Entourent ces deux monstres montmartrois une kyrielle d’artistes plus ou moins connus qui ont pourtant participé avec talent à édifier l’aura de la Butte. Citons Charmes Maurin et ses évocations vaporeuses de la danseuse Loïe Fuller, Henri de Groux qui nous a laissé un étonnant portrait de Verlaine,
Hermann-Paul s’est lui intéressé aux élégantes du boulevard, tout comme Louis Legrand et son Élégante à l’éventail, Louis Valtat et son évocation bruyante d’un café ou encore Charles Maurin qui, avec Prostituée en colère évoque les bordels, complément alors indissociable de la vie nocturne.
Bon nombre de ces artistes furent de ceux qui firent par leur dessins et illustrations, la renommée des artistes du cru comme Yvette Guilbert qui avait été croquée par Toulouse-Lautrec et que nous retrouvons ici avec ses mythiques gants noirs dans une magnifique huile d’Edmond Lempereur ; voire, moins connue, la Cosmopolita qu’une saisissante œuvre sur papier fait sortir à jamais de l’incognito. Cirques, baraques foraines, bals firent eux aussi naturellement partie de la vie nocturne de la Butte et des boulevards à son pied.
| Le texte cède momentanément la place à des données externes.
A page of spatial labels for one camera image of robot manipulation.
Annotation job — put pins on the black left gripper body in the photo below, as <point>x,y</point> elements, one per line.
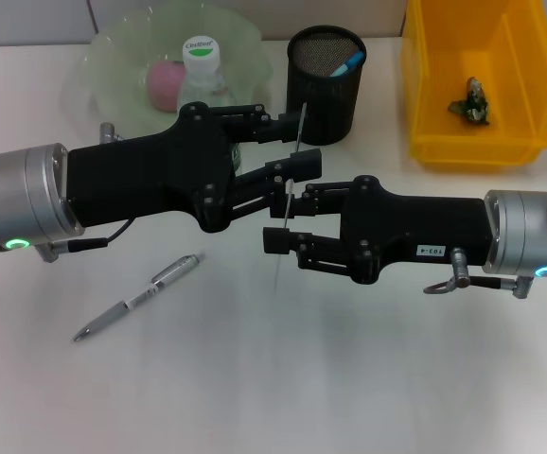
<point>150,179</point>

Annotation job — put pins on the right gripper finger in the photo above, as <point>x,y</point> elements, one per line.
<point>321,253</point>
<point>321,198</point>

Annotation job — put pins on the black mesh pen holder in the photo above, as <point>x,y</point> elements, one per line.
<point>330,104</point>

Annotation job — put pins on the translucent green fruit plate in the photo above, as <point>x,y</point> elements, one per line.
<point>112,61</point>

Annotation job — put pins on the green label water bottle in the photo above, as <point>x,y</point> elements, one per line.
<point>201,52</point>

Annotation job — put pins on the blue plastic scissors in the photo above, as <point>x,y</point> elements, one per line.
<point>349,64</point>

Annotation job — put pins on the green plastic wrapper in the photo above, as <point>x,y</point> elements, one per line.
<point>474,106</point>

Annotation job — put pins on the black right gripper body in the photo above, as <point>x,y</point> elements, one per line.
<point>411,227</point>

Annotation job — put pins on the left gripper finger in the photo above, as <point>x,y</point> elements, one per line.
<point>264,189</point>
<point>259,125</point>

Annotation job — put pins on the pink toy peach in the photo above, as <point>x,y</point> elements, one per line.
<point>162,85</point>

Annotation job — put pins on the silver ballpoint pen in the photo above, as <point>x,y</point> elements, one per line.
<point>112,312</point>

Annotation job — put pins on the yellow plastic storage bin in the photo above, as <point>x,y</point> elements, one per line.
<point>444,142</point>

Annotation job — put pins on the transparent plastic ruler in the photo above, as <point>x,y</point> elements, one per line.
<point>289,188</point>

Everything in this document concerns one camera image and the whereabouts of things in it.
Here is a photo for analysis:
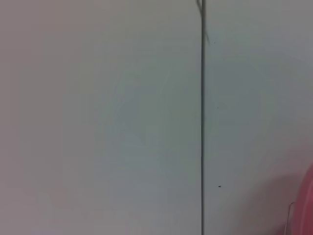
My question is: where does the red plastic plate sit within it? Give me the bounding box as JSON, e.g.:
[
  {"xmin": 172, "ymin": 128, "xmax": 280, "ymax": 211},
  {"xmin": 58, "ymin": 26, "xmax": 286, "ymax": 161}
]
[{"xmin": 292, "ymin": 164, "xmax": 313, "ymax": 235}]

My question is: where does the silver wire plate rack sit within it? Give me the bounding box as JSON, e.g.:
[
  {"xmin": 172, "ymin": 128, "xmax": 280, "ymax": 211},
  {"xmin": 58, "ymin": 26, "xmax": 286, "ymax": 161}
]
[{"xmin": 283, "ymin": 202, "xmax": 296, "ymax": 235}]

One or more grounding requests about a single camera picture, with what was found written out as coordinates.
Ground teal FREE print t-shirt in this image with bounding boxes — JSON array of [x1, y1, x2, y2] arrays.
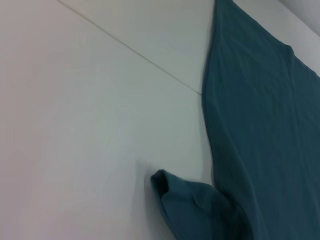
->
[[149, 0, 320, 240]]

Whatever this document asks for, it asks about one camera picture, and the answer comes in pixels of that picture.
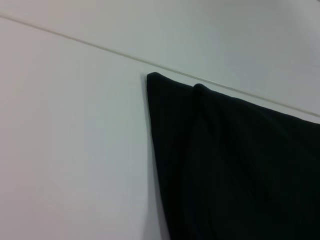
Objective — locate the black shirt with FREE print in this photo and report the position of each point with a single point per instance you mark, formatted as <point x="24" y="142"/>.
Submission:
<point x="237" y="162"/>

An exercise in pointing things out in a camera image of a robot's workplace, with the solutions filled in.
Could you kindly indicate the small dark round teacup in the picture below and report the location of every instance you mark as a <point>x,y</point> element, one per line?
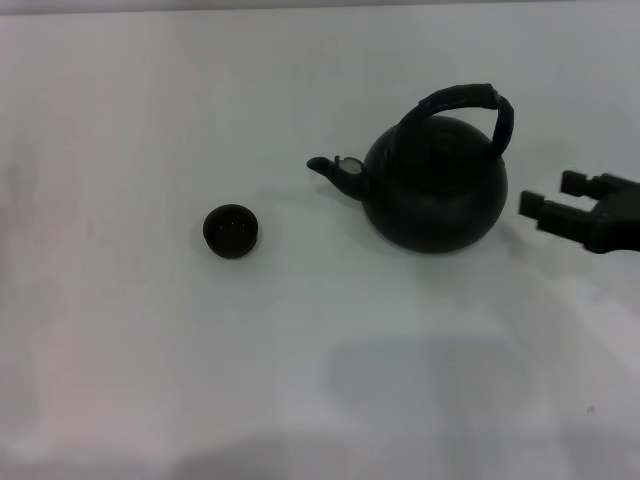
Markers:
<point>231,231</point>

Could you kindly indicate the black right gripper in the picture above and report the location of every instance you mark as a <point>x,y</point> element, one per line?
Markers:
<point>620,215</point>

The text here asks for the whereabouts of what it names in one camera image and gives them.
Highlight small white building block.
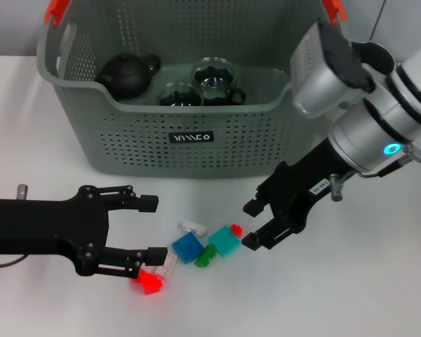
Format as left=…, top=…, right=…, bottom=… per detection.
left=178, top=220, right=208, bottom=237

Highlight thin black camera cable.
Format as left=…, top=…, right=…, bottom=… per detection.
left=369, top=0, right=387, bottom=40

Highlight translucent white building block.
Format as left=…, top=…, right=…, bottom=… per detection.
left=154, top=253, right=178, bottom=280

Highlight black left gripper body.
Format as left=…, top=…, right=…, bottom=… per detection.
left=0, top=185, right=109, bottom=277

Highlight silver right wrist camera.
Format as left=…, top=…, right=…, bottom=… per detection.
left=289, top=22, right=376, bottom=119

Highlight orange basket carry handle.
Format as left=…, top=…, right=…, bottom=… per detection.
left=44, top=0, right=347, bottom=27

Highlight green building block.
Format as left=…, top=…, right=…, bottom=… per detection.
left=194, top=244, right=218, bottom=269

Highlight glass teacup black holder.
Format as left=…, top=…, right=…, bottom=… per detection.
left=156, top=81, right=204, bottom=107
left=190, top=57, right=247, bottom=106

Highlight teal square building block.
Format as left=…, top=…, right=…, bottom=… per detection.
left=208, top=225, right=241, bottom=258

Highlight black ceramic teapot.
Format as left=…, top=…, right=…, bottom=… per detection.
left=97, top=52, right=161, bottom=100

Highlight left gripper connector cable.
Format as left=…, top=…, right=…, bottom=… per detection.
left=0, top=184, right=29, bottom=270

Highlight large red building block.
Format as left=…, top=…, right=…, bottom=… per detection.
left=130, top=269, right=163, bottom=296

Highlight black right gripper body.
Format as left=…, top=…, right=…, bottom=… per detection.
left=255, top=138, right=355, bottom=234

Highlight blue square building block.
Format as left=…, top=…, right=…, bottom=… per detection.
left=171, top=232, right=205, bottom=265

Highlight grey-green perforated storage basket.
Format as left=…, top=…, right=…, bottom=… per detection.
left=36, top=0, right=354, bottom=180

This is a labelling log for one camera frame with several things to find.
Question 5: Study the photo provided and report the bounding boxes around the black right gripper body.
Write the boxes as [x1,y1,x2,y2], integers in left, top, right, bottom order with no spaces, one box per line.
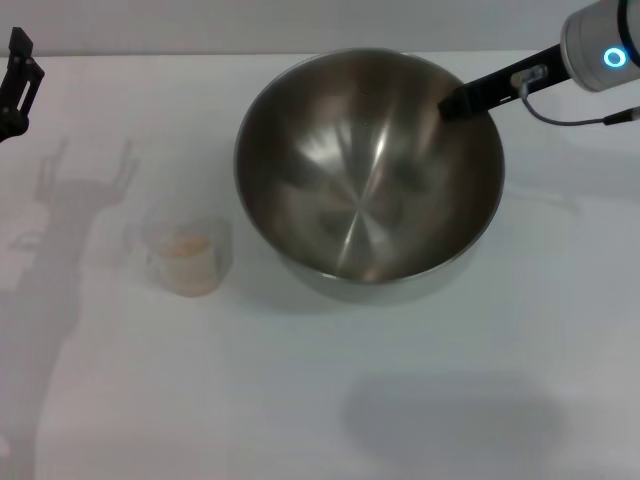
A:
[479,44,571,111]

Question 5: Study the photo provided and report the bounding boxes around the stainless steel mixing bowl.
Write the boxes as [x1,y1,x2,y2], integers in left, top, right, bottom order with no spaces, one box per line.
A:
[234,47,505,304]

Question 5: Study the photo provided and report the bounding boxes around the clear plastic measuring cup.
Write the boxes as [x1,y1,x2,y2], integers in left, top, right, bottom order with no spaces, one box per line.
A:
[142,215,234,299]

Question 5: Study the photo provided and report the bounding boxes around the white rice grains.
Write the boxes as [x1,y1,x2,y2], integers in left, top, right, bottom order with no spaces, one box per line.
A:
[159,234,214,294]

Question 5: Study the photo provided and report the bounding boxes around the grey right gripper cable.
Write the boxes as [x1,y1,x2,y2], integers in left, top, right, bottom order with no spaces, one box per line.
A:
[510,63,640,126]
Et enfin que serait Montmartre sans son cabaret du Lapin agile – appelé ainsi parce que son enseigne représentant un lapin sortant d’une casserole avait été peinte par A(ndré) Gill – dont un certain Georges Tiret-Bognet nous offre une saisissante vue de sa salle en 1910. Rarement une si belle évocation de la Butte nous avait été donnée dans ce lieu d’évidence fait pour elle.
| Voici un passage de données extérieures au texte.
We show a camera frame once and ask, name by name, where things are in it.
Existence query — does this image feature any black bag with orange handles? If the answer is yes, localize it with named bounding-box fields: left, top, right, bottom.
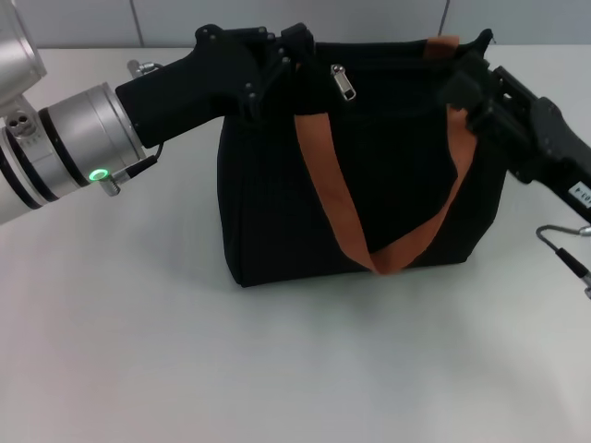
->
left=216, top=28, right=504, bottom=290

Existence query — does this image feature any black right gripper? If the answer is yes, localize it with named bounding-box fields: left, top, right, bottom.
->
left=438, top=49, right=591, bottom=218

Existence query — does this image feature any left gripper cable with connector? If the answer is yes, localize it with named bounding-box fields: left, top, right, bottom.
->
left=127, top=59, right=161, bottom=78
left=108, top=141, right=163, bottom=198

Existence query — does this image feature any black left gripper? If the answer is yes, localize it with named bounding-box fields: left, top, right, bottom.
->
left=114, top=23, right=318, bottom=149

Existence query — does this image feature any right gripper cable with connector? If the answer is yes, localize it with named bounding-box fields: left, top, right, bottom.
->
left=535, top=223, right=591, bottom=299

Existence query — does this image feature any gripper cable with connector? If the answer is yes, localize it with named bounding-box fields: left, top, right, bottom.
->
left=535, top=223, right=591, bottom=299
left=127, top=59, right=161, bottom=78
left=108, top=141, right=163, bottom=198

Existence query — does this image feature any silver zipper pull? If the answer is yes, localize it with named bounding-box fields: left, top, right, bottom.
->
left=329, top=63, right=358, bottom=102

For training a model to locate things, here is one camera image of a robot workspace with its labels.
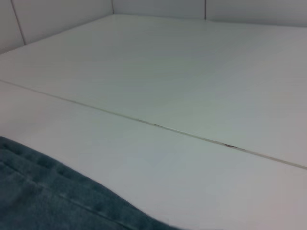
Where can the blue denim shorts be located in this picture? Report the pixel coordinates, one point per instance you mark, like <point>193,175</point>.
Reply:
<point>36,191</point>

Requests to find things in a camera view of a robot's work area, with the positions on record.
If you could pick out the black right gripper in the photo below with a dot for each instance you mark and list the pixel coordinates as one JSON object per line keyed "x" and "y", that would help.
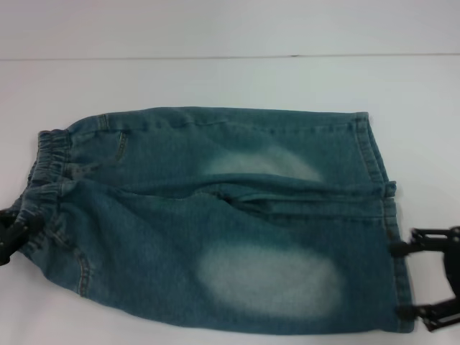
{"x": 453, "y": 280}

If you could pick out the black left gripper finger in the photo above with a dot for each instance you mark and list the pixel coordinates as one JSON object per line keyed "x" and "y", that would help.
{"x": 5, "y": 259}
{"x": 8, "y": 230}

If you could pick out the blue denim shorts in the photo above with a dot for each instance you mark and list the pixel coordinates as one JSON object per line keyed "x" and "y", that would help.
{"x": 215, "y": 215}

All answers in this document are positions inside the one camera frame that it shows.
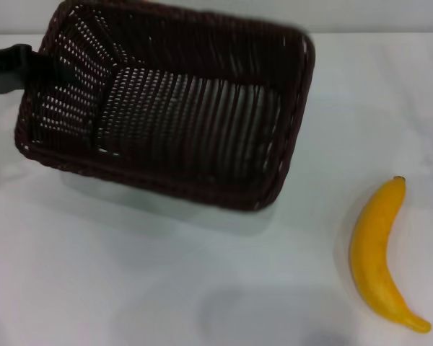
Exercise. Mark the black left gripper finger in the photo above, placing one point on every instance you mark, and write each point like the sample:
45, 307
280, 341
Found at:
23, 66

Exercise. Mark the dark brown woven basket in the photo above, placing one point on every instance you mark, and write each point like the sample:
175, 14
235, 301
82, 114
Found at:
187, 162

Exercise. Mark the yellow banana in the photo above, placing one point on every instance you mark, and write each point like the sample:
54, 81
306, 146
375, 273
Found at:
373, 248

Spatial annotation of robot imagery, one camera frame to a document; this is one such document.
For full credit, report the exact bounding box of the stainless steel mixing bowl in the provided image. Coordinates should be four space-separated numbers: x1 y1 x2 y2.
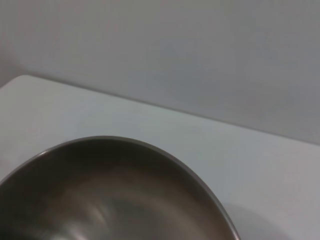
0 135 240 240
Musée de Montmartre, 12/14 rue Cortot (18e).
À voir jusqu’au 19 janvier 2020
Tous les jours de 10h à 18h et de 10h à 19h en haute saison.
Site du musée : http://museedemontmartre.fr/
Accès :
Métro, ligne 12 Lamarck-Caulaincourt
Métro, ligne 2 Anvers (puis funiculaire de Montmartre)
Bus 40 (arrêt Saules-Cortot ou Montcenis-Cortot)
Catalogue :
Collection Weisman & Michel. Fin de siècle – Belle époque (1880-1916)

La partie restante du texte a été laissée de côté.